Task instructions: Everything from the line containing "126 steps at" through the last line of the data below should be given again exactly, both end lines included and nothing more.

Data extract:
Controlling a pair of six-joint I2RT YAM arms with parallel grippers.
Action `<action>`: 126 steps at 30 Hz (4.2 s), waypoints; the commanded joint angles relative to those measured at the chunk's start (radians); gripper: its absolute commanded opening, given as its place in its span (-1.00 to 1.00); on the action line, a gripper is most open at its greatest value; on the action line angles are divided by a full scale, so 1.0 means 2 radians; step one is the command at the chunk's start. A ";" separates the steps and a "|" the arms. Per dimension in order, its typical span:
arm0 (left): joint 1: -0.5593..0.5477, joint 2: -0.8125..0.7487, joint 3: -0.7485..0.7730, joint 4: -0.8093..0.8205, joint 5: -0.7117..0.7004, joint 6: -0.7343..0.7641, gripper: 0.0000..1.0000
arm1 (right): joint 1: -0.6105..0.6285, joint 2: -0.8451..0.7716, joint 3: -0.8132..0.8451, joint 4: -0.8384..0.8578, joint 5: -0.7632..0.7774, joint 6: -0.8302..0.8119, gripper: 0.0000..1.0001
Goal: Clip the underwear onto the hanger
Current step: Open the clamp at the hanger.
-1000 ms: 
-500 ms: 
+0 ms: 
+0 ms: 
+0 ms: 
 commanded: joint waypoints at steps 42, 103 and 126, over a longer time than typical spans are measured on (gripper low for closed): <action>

Exercise response:
Action `<action>`: 126 steps at 30 Hz (4.2 s), waypoints; the commanded joint angles relative to those measured at the chunk's start (radians); gripper: its absolute commanded opening, given as its place in its span (-1.00 to 1.00); on the action line, a gripper is most open at its greatest value; on the action line angles are divided by a full scale, so 1.0 means 2 radians; step one is the command at the chunk's start. A ";" separates the steps and a "|" the arms. Per dimension in order, its typical span:
arm0 (left): joint 1: -0.5593..0.5477, joint 2: -0.8125..0.7487, joint 3: -0.7485..0.7730, joint 4: -0.8093..0.8205, joint 5: -0.7117..0.7004, joint 6: -0.7343..0.7641, gripper: 0.0000..1.0000
arm1 (right): joint 1: -0.6105..0.6285, joint 2: -0.8451..0.7716, joint 3: -0.8132..0.8451, joint 4: -0.8384..0.8578, joint 5: -0.7632..0.7774, joint 6: -0.8302..0.8119, gripper: 0.0000..1.0001
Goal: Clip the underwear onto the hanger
Current step: Open the clamp at the hanger.
-1000 ms: 
-500 ms: 
+0 ms: 
+0 ms: 
+0 ms: 
 commanded: joint waypoints at steps 42, 103 and 126, over a longer time than typical spans are measured on (gripper low for closed): <action>

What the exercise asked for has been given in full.